Show the lines below where "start" occurs.

━━━━━━━━━━━━━━━━━━━━━━━━━━━━━━

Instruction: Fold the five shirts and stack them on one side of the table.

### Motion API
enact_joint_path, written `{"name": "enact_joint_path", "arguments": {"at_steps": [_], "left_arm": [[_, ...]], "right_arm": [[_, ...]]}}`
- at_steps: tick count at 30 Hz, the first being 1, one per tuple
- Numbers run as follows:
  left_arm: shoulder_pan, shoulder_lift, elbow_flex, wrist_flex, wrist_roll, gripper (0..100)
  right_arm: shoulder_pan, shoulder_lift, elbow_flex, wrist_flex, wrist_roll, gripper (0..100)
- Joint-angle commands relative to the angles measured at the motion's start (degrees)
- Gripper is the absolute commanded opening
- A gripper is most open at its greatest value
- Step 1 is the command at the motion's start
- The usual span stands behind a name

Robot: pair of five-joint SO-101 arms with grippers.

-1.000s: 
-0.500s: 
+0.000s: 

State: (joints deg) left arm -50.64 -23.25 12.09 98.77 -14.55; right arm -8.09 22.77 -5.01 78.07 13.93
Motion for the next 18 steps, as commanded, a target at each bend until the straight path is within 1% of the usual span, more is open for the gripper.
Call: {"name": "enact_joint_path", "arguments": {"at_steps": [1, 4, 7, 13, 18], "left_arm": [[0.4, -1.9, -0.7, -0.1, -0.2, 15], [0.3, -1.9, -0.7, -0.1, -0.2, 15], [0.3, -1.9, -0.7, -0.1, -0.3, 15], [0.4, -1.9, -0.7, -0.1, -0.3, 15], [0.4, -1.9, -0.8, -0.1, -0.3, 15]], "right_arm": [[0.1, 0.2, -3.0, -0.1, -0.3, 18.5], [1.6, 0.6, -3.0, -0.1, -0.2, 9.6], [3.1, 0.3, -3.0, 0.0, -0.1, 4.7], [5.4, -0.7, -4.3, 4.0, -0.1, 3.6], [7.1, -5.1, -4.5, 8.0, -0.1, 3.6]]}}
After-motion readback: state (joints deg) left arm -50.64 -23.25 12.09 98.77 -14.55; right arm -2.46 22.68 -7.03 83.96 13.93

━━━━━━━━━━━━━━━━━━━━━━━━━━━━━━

• [RESULT]:
- Joint-angle commands relative to the angles measured at the motion's start (degrees)
- Step 1 is the command at the motion's start

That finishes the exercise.